Tatiana Nemizanskaya during her student years

In this photo I am a student of the Leningrad Institute of Mines. I am not married yet. I am 23 years old here. In 1945 I entered the Leningrad Institute of Mines and lived in the dormitory on Maly prospect on Vassilyevsky Island. I did not feel any anti-Semitism at the Institute. There were only two Jews at our faculty.

After graduation I was sent or assigned, as it was called, to the city of Karaganda. Assignment was a compulsory appointment for young specialists, everyone was supposed to work for two years at the place of destination. I worked at the Giproshakht Institute, which designed mines. My mother came to Karaganda, but couldn’t stand the local climate and left for Leningrad to her brother’s place. She visited the Leningrad Municipal Party Committee and told them about her fate. They allocated a small room for her, with an area of six square meters, in a communal apartment. I arrived at this room two years later, when I was transferred to the Lengiproshakht Institute. I worked in this institute between 1952 and 1977, for 25 years. We exchanged this room for a bigger one of 13 square meters later on.

I was married twice.

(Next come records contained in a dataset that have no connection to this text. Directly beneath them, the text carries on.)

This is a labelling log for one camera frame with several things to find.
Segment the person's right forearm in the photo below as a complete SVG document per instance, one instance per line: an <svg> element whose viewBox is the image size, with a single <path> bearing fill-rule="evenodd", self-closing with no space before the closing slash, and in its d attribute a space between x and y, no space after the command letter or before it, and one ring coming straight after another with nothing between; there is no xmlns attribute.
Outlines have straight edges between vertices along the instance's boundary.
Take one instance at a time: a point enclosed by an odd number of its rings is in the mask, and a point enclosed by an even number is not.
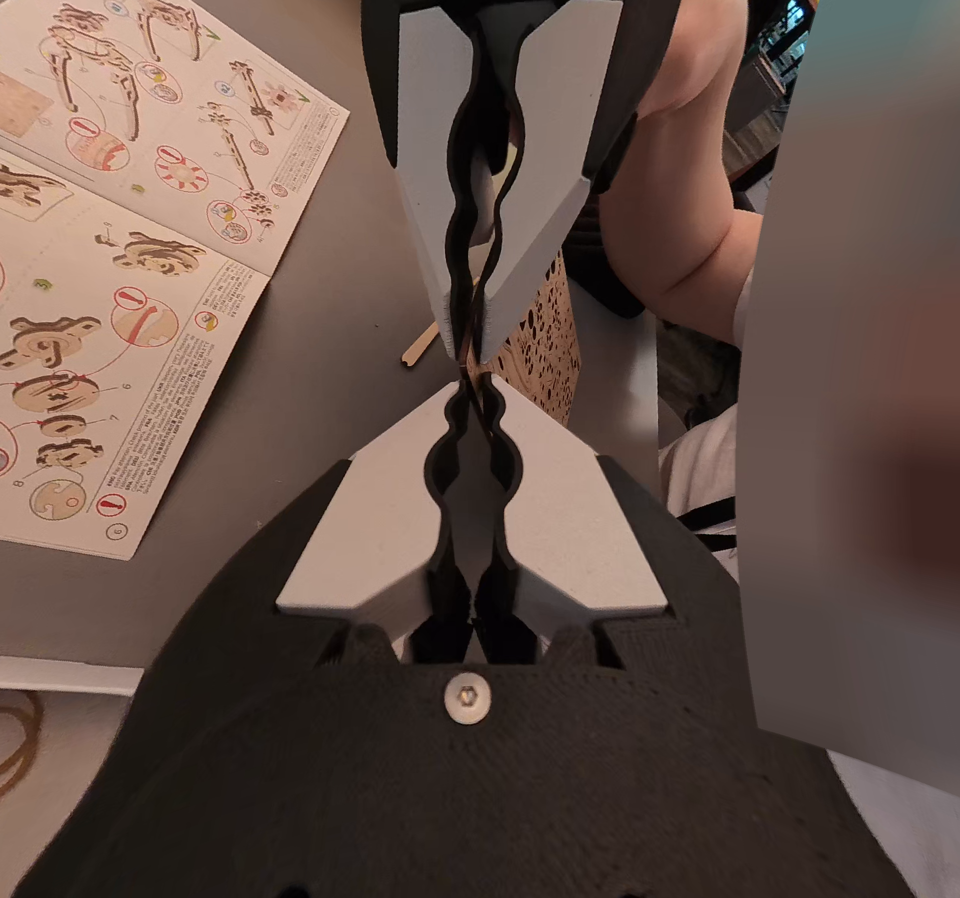
<svg viewBox="0 0 960 898"><path fill-rule="evenodd" d="M607 260L659 319L738 341L762 217L736 209L722 162L747 0L681 0L630 146L599 199Z"/></svg>

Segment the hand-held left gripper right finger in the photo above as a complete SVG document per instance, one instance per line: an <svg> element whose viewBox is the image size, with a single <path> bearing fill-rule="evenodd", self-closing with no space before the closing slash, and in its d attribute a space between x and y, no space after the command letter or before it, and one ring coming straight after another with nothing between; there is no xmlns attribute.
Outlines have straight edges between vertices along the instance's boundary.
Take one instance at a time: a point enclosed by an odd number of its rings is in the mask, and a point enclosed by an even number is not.
<svg viewBox="0 0 960 898"><path fill-rule="evenodd" d="M491 664L534 664L570 627L661 617L668 602L594 450L501 378L479 384L503 491L474 626Z"/></svg>

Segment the person's white shirt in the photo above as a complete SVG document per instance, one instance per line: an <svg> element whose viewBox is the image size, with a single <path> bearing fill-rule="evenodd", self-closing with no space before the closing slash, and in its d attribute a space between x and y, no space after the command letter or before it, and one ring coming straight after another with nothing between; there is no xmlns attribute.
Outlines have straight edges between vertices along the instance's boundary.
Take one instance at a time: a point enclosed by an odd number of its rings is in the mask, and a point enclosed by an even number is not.
<svg viewBox="0 0 960 898"><path fill-rule="evenodd" d="M677 518L735 494L737 407L681 435L659 454L666 505ZM942 789L833 751L847 794L915 896L959 895L959 802Z"/></svg>

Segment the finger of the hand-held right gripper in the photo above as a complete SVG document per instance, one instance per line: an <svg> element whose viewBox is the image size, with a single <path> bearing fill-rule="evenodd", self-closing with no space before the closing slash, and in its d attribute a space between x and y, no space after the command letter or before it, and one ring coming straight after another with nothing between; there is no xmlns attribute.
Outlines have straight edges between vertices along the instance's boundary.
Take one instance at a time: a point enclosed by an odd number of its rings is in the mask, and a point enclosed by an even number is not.
<svg viewBox="0 0 960 898"><path fill-rule="evenodd" d="M429 302L447 352L462 356L474 294L476 34L440 6L399 20L395 171Z"/></svg>
<svg viewBox="0 0 960 898"><path fill-rule="evenodd" d="M525 317L590 192L583 174L623 4L550 0L479 13L486 51L521 139L497 198L497 260L476 358L489 361Z"/></svg>

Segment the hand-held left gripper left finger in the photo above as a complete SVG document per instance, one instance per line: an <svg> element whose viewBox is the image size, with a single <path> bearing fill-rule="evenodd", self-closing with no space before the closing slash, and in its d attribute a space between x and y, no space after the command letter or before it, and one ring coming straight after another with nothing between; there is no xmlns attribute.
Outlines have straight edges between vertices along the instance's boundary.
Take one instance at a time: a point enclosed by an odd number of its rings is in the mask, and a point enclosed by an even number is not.
<svg viewBox="0 0 960 898"><path fill-rule="evenodd" d="M472 594L445 494L469 394L450 383L355 453L275 602L282 612L375 624L419 663L464 659Z"/></svg>

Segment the assembly instruction booklet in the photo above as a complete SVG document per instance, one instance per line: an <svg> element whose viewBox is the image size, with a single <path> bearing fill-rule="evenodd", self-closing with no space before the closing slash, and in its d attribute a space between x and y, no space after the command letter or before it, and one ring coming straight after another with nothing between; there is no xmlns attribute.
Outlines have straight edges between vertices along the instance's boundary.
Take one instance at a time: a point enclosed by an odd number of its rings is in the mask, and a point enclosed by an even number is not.
<svg viewBox="0 0 960 898"><path fill-rule="evenodd" d="M349 113L191 0L6 0L1 533L136 552Z"/></svg>

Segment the background shelving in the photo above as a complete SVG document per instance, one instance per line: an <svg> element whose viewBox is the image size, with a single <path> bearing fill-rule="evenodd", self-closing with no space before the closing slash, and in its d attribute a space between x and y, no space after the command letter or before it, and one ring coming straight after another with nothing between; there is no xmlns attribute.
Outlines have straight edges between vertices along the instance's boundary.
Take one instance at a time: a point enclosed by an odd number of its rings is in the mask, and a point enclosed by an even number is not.
<svg viewBox="0 0 960 898"><path fill-rule="evenodd" d="M733 190L772 170L819 0L748 0L745 52L726 108L723 160Z"/></svg>

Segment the flat wooden stick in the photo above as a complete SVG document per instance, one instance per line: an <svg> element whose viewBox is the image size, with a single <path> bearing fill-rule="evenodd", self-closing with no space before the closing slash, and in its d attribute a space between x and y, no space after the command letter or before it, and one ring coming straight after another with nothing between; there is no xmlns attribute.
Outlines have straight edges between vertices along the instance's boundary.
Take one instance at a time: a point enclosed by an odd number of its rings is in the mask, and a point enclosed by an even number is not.
<svg viewBox="0 0 960 898"><path fill-rule="evenodd" d="M414 340L407 350L403 352L401 356L402 365L406 368L413 368L438 336L439 326L437 322L434 321Z"/></svg>

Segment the laser-cut wooden parts sheet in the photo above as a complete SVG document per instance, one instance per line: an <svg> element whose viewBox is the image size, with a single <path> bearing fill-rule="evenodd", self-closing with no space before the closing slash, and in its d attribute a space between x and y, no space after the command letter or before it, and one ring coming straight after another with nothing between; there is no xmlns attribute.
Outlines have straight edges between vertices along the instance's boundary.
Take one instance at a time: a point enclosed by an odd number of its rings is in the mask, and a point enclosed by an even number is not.
<svg viewBox="0 0 960 898"><path fill-rule="evenodd" d="M557 253L533 303L493 358L479 364L470 352L466 366L474 385L483 373L500 376L556 422L568 426L581 352L562 256Z"/></svg>

My first husband, Naum Bainstein, was a Jew. He was born in Leningrad in the 1920s and worked at the ‘Vibrator’ plant as an office worker. I got acquainted with him after returning from Karaganda, my relative introduced us. However, we lived together for two years, I think, not longer than that. After that we parted very quietly and peacefully and remained friends. Naum is no longer alive by now, but I don’t know when he died.

My second husband was not a religious Jew either, like many Jews in Leningrad at that time. Iosif graduated from Leningrad Polytechnic Institute, the Faculty of Metallurgy, and had been working for many years at the open-hearth shop of Kirovsky plant. During the war the family stayed in besieged Leningrad. My husband’s father starved to death during the blockade and was buried in a common grave at the Jewish cemetery. Iosif continued to work at Kirovsky plant until it was evacuated to Chelyabinsk. Both he and his mother, completely dystrophic, were taken out of the city. His mother died right after the war.

I didn’t meet my husband’s parents; I saw them only on photographs. According to the photos, they were beautiful people, very elegantly dressed. My husband, their son, was also a very handsome man. He was twelve years older than me; we lived in harmony for 22 years.